The libertarians should love this, the very idea of privatizing the police force is very much in line with a smaller government. Perhaps we can privatize the court systems next. Then we can have private Police, Courts, and Prisons.
This is coming from the Brits. If a corporation puts something up on line to profit from, then let that corporation make the neccessary decision to protect their interests and stop using the governments around the world to do their work for them. Google? This makes sense to let one of the search engines search for violators and leave the governments to police themselves. But Google? They will lose their ass!! Go Google..
That's kind of funny, I've seen Warcraft malware sites on Google paid advertising right up the top.
[needs citation]
Are you really that disconnected from your world that you cannot see the resources? You are standing on them. You can do lots of agriculture if you do not poison the soil and deplete it with monocultures. But in the UK, I have a feeling you already know. in the US, complete countries of cotton are considered normal. Being an island, you are literally blown away with energy. And that will increase. It already does.

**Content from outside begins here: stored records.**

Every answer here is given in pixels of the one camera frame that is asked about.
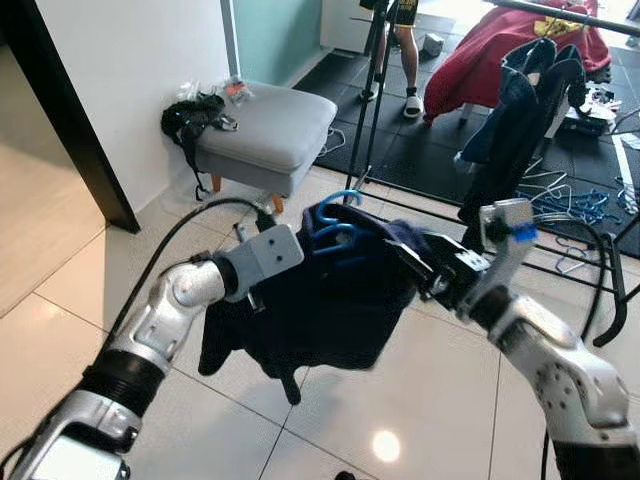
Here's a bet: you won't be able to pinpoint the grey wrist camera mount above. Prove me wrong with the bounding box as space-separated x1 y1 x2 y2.
477 197 540 297
229 223 305 297

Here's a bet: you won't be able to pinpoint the blue hangers pile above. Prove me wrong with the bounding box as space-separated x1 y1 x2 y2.
529 179 627 227

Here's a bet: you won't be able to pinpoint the red cloth with yellow print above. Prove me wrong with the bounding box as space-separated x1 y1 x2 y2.
422 0 614 127

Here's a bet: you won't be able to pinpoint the black hanging garment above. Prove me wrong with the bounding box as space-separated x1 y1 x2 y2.
459 44 590 227

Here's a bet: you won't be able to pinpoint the navy blue garment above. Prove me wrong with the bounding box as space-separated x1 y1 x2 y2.
197 199 437 407

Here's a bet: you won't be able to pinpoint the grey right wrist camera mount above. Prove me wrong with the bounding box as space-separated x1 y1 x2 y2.
477 197 540 297

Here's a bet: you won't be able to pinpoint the black bag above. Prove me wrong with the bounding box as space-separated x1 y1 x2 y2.
159 91 237 202

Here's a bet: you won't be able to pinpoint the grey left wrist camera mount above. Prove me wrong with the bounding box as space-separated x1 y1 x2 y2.
229 223 305 297

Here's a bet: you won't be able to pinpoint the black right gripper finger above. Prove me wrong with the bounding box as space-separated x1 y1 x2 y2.
393 233 443 296

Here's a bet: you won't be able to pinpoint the black electronic device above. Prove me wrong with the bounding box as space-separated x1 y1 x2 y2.
559 84 622 137

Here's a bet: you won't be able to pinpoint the small orange item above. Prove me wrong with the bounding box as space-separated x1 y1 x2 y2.
224 77 252 102

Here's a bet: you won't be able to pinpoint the blue denim jeans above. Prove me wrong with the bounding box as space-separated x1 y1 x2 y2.
457 39 542 167

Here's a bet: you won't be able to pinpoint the grey ottoman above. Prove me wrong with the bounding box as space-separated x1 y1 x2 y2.
194 81 340 217

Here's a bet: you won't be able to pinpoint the black metal clothes rack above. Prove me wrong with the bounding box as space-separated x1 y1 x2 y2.
344 0 640 347

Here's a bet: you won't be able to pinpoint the blue plastic hanger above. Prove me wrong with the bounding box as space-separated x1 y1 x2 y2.
312 187 377 272

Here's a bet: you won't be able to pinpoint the black door frame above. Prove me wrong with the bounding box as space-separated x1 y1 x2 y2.
0 0 142 234

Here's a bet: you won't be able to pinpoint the person in black shorts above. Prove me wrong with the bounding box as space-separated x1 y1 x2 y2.
359 0 427 122

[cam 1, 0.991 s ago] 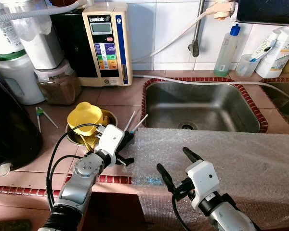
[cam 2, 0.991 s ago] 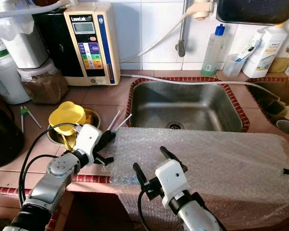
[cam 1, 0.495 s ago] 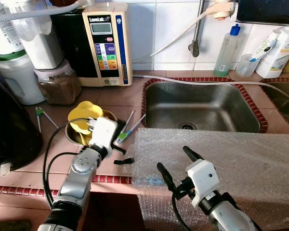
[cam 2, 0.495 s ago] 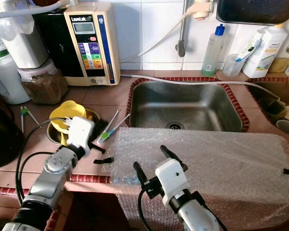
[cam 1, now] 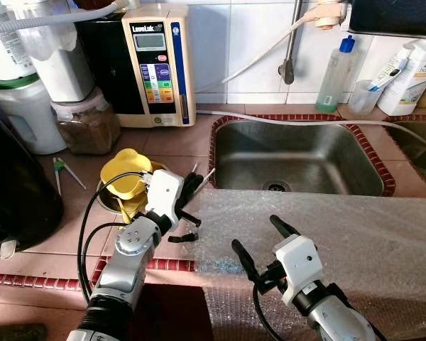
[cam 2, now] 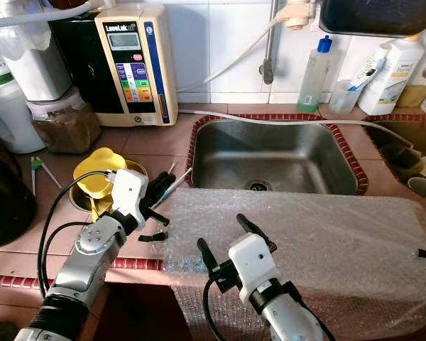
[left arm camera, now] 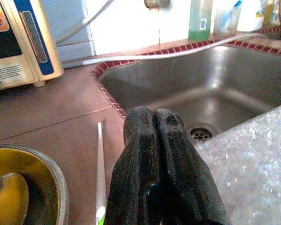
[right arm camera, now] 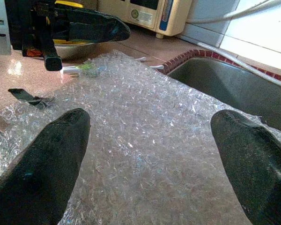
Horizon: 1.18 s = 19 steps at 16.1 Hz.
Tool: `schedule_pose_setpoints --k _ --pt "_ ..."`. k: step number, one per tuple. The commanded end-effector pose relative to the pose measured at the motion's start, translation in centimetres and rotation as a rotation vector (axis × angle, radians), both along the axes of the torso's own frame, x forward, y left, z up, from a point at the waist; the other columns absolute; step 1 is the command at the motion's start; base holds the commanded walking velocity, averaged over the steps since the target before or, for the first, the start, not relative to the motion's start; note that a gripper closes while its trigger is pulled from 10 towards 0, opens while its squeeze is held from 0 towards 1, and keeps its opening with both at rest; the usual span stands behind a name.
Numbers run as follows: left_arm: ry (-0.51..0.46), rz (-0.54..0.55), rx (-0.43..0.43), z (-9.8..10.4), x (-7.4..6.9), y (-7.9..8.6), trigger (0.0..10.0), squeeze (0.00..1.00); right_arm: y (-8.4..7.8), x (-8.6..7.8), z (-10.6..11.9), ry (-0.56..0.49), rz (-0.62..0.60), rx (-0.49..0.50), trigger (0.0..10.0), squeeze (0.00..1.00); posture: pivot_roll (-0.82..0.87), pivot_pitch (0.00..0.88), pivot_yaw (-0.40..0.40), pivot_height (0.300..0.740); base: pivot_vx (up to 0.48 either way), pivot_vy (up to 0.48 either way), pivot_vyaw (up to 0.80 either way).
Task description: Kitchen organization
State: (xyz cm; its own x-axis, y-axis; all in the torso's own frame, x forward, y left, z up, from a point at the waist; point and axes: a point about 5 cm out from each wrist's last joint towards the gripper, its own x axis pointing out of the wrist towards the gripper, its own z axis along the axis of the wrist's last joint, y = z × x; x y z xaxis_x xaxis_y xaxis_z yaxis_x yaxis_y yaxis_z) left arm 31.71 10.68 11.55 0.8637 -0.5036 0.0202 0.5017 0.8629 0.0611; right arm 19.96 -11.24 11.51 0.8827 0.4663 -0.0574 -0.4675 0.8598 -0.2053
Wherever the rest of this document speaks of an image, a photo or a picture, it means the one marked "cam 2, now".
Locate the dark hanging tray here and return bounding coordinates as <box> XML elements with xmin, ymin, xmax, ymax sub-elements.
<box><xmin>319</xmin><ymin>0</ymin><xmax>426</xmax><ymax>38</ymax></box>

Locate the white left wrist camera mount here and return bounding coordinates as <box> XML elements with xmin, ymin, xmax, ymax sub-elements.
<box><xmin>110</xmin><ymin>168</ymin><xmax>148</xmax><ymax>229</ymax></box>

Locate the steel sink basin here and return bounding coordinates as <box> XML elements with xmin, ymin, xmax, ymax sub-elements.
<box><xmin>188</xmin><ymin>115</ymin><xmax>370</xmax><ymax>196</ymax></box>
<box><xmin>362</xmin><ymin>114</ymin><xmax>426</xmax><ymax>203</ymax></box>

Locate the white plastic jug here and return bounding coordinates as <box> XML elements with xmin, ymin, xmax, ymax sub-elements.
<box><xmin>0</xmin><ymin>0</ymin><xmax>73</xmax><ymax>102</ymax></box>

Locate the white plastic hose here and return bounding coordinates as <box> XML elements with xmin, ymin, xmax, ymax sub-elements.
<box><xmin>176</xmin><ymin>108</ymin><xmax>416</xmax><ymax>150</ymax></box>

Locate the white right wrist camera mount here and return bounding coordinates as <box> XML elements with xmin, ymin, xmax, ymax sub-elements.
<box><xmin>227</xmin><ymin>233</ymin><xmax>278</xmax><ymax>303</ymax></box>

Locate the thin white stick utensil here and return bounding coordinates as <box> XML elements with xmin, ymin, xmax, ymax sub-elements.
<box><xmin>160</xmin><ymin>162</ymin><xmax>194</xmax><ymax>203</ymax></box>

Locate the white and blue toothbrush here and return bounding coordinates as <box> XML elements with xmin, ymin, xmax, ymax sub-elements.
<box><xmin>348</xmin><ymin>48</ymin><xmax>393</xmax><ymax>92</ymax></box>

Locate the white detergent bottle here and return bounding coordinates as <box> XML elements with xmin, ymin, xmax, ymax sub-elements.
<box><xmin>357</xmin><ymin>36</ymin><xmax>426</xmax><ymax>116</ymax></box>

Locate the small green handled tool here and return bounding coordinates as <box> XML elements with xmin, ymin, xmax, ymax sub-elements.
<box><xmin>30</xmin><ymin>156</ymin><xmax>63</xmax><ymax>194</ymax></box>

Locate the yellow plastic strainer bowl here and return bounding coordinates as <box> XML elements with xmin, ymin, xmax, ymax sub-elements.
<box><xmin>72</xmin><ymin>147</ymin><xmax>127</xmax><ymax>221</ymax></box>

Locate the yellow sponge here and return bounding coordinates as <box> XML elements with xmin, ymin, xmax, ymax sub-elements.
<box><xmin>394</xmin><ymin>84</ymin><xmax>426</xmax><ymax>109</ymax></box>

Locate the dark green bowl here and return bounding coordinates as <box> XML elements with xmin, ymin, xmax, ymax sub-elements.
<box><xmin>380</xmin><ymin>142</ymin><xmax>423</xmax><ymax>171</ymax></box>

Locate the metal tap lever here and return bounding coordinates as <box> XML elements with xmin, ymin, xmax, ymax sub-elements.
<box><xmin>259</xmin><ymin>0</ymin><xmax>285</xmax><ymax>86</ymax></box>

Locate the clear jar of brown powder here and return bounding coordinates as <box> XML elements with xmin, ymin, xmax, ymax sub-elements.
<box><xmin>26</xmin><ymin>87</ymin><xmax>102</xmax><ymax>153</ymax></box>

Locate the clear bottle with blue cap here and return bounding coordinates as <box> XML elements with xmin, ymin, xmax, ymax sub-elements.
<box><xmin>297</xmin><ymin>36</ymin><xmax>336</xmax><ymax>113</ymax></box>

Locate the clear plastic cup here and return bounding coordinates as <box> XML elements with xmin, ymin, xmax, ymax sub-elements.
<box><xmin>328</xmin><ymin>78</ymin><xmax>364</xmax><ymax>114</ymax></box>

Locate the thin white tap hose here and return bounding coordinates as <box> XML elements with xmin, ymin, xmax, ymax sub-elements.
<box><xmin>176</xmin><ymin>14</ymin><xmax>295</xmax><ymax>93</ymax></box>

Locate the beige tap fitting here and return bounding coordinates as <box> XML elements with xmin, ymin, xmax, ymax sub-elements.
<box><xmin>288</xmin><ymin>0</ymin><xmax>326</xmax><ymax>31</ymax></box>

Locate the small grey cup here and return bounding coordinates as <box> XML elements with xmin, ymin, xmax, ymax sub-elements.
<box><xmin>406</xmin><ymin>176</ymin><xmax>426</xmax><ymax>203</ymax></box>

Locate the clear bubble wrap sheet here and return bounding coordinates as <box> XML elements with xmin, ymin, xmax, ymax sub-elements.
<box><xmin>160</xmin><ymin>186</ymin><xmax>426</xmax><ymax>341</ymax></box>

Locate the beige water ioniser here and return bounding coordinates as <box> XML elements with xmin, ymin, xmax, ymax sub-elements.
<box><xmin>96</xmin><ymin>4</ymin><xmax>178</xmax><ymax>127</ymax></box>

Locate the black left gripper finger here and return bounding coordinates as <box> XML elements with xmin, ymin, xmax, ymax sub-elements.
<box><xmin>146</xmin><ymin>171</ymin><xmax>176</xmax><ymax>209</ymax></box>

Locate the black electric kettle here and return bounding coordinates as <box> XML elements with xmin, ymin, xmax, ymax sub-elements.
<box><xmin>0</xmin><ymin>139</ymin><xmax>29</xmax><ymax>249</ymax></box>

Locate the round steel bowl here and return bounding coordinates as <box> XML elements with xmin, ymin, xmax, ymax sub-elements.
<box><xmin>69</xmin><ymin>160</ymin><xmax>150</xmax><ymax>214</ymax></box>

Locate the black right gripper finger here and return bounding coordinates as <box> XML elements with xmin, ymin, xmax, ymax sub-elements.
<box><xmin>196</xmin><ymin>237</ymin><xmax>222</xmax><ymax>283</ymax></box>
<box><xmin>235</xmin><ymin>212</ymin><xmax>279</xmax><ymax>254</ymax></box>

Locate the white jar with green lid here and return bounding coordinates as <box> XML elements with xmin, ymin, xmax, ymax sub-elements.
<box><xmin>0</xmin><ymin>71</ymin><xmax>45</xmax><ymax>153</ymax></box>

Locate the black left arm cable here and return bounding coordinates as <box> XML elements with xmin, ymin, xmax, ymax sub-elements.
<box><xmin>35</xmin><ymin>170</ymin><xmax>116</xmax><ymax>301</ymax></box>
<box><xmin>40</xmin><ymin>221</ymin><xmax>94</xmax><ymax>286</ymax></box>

And yes, you don't want to pay for labour. It is the same here in the Netherlands. And our society is suffering from it. There are no craftsmen anymore. No bicycle repair man can even repair a bicycle anymore. We buy "fair trade" products while starving our own farmers. Or we fancy child labour a hemisphere away over our own craftsmen. Maybe it would time for our governments to realise that local economy should not be sacrificed for the global one? Rather than export our destruction, this time in the form of copyright laws, we should work on reconstructing our own society. The world cannot live on trade alone, however much western governments want it. And it is totally insane to try to make a whole country live on trade alone.
Nae king! Nae laird! Nae yurrupiean pressedent! We willna be fooled again!
Perhaps this will result in alternative search engines having niche uses. An Open Google if you will... focused purely on providing an unbiased, unaltered, unfiltered search engine of the web that is as useful as google without the prospect of monetising it.
Rather than running backed by a profitable company, this could be an engine focused on minimal running cost, with distribution of both resources and data among it's users for financial feasibility and decentralisation making it less susceptible to potential moderating forces such as government and copyright holders.
I suppose the challenge (other than making an engine as good as google's of course) would be effectively moving the majority of server side processes involved in indexing websites to a distributed network of users. Distributing a query-able database might be even more tricky. Then on top of all that for this to be really accessible it would need to be browser based... so effectively a distributed search engine that runs on javascript O_o
You know when I first saw the headline, I read it as "UK government wants Google to copyright police." As in, the UK was looking for a way to copyright policemen. Maybe nobody else would be able to call their police "bobbies."
Don't look at me like that - it could happen.